Activity> From the line with "Where within the image shown above has the person's black" through the line with "Highlight left gripper black cable.", repeat the entries verbatim, both end lines included, and add nothing.
++++ Data to examine
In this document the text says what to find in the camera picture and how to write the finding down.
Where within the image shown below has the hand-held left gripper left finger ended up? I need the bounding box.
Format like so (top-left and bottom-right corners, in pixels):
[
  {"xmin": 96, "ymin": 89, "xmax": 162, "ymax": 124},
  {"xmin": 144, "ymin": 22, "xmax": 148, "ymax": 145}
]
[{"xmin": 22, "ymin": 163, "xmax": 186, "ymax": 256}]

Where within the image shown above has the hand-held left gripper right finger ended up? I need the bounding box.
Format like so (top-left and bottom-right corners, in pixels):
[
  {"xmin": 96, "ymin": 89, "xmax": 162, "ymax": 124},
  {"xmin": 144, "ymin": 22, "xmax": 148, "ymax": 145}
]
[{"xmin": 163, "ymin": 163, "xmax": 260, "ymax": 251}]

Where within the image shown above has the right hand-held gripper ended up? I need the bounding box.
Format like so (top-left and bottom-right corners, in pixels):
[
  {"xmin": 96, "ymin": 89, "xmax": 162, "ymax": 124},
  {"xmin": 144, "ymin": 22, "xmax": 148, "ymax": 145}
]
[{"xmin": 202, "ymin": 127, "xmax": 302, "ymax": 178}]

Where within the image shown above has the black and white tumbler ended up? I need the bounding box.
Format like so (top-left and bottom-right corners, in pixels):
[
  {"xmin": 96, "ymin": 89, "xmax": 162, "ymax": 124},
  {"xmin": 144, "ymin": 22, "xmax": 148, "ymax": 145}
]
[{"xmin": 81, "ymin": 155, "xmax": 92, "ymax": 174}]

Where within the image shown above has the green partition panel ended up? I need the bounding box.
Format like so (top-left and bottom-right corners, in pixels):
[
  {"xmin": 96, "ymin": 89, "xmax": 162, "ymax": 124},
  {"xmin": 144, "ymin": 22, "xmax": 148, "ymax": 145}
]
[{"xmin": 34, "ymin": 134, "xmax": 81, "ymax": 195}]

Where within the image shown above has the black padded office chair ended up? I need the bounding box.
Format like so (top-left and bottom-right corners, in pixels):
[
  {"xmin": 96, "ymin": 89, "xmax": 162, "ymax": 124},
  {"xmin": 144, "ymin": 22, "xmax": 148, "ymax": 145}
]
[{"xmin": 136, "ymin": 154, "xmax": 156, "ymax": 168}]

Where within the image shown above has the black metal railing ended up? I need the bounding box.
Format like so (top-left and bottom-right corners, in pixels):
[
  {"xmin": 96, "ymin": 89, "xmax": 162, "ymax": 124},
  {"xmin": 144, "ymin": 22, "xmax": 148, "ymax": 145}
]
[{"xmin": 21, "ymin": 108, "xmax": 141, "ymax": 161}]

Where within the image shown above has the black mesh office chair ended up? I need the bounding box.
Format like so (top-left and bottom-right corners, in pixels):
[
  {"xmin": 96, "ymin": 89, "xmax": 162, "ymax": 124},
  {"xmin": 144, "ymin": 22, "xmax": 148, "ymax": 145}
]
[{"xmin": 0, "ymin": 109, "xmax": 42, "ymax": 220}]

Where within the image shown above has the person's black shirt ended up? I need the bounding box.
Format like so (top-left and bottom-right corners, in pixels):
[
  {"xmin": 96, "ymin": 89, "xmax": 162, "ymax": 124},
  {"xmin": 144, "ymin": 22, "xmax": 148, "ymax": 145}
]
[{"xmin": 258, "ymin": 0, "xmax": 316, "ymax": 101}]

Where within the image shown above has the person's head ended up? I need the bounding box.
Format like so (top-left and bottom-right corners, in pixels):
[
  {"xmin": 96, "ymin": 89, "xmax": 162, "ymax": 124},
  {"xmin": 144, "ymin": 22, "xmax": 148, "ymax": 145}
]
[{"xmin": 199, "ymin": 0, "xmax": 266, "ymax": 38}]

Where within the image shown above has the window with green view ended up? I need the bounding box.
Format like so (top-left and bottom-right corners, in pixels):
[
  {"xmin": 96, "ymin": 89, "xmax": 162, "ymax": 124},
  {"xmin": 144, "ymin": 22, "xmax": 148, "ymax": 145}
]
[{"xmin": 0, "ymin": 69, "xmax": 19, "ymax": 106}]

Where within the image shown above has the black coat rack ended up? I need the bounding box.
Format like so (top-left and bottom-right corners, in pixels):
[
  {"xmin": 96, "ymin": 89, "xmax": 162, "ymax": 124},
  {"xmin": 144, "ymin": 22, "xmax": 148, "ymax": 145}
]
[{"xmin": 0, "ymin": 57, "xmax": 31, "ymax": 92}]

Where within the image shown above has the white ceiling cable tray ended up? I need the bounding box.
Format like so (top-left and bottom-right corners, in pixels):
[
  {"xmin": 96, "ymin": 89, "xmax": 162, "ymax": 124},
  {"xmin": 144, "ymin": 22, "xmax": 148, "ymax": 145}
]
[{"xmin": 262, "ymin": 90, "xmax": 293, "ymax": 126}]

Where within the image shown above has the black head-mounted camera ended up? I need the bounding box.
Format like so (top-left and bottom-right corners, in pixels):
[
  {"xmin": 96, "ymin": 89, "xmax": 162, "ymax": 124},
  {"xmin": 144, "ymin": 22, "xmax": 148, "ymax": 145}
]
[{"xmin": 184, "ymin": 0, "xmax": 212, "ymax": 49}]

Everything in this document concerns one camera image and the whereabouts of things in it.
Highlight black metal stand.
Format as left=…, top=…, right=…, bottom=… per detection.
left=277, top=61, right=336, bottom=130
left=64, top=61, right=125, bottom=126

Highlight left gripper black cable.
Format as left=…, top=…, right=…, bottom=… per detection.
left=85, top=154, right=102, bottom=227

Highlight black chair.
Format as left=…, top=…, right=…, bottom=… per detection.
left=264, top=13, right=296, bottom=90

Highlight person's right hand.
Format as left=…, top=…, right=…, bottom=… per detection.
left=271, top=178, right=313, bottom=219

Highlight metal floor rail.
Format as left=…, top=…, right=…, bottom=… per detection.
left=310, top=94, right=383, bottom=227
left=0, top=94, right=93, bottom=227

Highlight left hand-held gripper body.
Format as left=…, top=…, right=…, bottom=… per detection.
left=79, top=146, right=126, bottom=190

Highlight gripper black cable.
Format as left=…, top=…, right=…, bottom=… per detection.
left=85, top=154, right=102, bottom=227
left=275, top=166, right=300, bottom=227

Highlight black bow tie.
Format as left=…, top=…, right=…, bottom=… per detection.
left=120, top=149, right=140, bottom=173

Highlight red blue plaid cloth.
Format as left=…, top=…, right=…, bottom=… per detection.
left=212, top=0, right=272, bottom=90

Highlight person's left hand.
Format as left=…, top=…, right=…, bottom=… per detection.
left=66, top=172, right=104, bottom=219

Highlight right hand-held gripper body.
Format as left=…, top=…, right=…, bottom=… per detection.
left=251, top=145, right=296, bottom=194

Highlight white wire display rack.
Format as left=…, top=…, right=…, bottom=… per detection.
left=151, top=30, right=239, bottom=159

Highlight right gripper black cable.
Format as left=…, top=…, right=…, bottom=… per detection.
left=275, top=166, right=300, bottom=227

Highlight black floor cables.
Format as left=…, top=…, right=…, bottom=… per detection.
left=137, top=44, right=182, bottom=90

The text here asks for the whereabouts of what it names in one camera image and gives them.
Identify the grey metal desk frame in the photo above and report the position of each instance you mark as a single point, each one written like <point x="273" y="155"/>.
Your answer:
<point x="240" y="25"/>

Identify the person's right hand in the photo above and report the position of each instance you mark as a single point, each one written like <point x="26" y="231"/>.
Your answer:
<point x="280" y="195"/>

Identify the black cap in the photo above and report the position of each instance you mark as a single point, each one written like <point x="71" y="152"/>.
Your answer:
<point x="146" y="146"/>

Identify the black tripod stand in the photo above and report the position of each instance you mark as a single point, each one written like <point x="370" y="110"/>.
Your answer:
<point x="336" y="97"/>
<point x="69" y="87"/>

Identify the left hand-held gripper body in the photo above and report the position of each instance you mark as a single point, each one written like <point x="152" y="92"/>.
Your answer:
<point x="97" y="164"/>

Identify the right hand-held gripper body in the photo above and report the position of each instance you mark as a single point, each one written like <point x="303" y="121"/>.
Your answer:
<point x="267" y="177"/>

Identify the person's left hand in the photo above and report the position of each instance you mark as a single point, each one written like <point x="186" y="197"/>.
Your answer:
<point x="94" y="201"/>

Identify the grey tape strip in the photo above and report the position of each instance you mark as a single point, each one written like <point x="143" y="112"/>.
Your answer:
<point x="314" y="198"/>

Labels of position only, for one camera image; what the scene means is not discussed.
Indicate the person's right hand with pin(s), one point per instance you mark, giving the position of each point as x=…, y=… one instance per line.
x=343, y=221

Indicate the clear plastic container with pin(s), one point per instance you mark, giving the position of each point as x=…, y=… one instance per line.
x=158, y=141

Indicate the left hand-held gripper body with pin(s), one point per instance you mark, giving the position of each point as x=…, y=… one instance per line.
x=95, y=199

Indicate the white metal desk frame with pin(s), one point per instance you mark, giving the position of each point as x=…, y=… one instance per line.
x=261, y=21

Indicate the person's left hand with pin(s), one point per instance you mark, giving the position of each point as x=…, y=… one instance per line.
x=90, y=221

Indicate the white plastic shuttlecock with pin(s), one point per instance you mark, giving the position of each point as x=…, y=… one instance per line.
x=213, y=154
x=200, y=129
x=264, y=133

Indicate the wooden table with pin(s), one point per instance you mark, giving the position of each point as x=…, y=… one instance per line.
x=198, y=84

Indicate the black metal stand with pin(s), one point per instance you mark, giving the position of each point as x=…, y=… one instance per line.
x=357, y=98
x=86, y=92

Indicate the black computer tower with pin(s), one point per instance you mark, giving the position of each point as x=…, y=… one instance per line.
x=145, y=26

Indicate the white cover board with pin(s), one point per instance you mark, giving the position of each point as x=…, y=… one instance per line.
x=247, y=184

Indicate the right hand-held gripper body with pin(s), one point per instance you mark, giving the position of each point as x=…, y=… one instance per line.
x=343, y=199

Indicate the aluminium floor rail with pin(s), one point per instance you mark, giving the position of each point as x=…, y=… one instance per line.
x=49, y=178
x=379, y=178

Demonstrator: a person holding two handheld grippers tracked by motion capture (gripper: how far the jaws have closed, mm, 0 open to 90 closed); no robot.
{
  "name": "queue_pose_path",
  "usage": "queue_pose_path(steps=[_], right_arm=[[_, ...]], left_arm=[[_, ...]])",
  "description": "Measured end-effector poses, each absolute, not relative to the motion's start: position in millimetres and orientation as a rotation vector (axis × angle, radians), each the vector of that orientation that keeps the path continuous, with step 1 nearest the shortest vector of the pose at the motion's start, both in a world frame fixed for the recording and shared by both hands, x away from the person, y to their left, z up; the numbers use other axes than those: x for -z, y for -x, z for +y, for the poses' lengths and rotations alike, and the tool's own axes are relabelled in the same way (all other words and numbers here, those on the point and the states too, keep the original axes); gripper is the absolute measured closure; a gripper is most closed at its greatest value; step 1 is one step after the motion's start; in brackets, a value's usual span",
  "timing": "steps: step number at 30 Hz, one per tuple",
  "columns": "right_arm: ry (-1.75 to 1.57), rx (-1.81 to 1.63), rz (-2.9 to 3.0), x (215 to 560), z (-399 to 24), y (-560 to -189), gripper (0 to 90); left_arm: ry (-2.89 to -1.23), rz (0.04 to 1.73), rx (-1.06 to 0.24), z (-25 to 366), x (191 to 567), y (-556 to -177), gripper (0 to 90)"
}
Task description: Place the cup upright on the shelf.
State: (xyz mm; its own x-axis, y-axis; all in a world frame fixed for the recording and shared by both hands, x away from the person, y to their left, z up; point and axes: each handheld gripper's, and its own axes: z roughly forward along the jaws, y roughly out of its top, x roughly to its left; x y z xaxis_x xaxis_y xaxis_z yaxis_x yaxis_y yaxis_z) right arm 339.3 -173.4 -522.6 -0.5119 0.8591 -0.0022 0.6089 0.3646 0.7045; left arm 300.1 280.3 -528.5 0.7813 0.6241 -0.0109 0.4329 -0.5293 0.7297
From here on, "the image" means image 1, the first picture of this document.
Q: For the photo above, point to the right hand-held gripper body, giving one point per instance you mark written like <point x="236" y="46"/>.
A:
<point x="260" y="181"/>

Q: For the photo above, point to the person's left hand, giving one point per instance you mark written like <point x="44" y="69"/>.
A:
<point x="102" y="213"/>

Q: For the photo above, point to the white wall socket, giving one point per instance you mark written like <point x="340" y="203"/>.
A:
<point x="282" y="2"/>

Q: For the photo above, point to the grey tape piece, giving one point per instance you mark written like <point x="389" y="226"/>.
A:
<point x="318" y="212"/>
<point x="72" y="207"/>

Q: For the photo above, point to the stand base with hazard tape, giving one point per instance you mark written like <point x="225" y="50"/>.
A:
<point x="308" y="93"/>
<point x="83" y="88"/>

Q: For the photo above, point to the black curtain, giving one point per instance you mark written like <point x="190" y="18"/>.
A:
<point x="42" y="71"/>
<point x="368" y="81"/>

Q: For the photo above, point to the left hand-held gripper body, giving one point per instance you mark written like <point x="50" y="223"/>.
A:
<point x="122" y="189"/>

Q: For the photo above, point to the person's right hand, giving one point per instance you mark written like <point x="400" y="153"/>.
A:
++++++++
Solution for this exercise>
Where within the image shown above has the person's black shirt ended up? I need the bounding box.
Format like so (top-left and bottom-right corners, in pixels):
[
  {"xmin": 96, "ymin": 89, "xmax": 162, "ymax": 124},
  {"xmin": 144, "ymin": 22, "xmax": 148, "ymax": 145}
]
[{"xmin": 258, "ymin": 0, "xmax": 316, "ymax": 101}]

Where within the image shown above has the person's head ended up? I need the bounding box.
Format like so (top-left and bottom-right corners, in pixels):
[
  {"xmin": 96, "ymin": 89, "xmax": 162, "ymax": 124},
  {"xmin": 144, "ymin": 22, "xmax": 148, "ymax": 145}
]
[{"xmin": 199, "ymin": 0, "xmax": 266, "ymax": 38}]

Where within the image shown above has the window with green view ended up? I need the bounding box.
Format like so (top-left and bottom-right corners, in pixels):
[
  {"xmin": 96, "ymin": 89, "xmax": 162, "ymax": 124},
  {"xmin": 144, "ymin": 22, "xmax": 148, "ymax": 145}
]
[{"xmin": 0, "ymin": 69, "xmax": 19, "ymax": 106}]

Where within the image shown above has the black coat rack ended up? I need the bounding box.
Format like so (top-left and bottom-right corners, in pixels):
[
  {"xmin": 96, "ymin": 89, "xmax": 162, "ymax": 124},
  {"xmin": 144, "ymin": 22, "xmax": 148, "ymax": 145}
]
[{"xmin": 0, "ymin": 57, "xmax": 31, "ymax": 92}]

Where within the image shown above has the white ceiling cable tray ended up? I need the bounding box.
Format like so (top-left and bottom-right corners, in pixels):
[
  {"xmin": 96, "ymin": 89, "xmax": 162, "ymax": 124},
  {"xmin": 144, "ymin": 22, "xmax": 148, "ymax": 145}
]
[{"xmin": 262, "ymin": 90, "xmax": 293, "ymax": 126}]

Where within the image shown above has the black head-mounted camera ended up? I need the bounding box.
Format like so (top-left and bottom-right corners, in pixels):
[
  {"xmin": 96, "ymin": 89, "xmax": 162, "ymax": 124},
  {"xmin": 144, "ymin": 22, "xmax": 148, "ymax": 145}
]
[{"xmin": 184, "ymin": 0, "xmax": 212, "ymax": 49}]

Everything in this document concerns one camera image and the whereabouts of things in it.
Highlight black metal stand.
Format as left=…, top=…, right=…, bottom=… per detection.
left=277, top=61, right=336, bottom=130
left=64, top=61, right=125, bottom=126

Highlight left gripper black cable.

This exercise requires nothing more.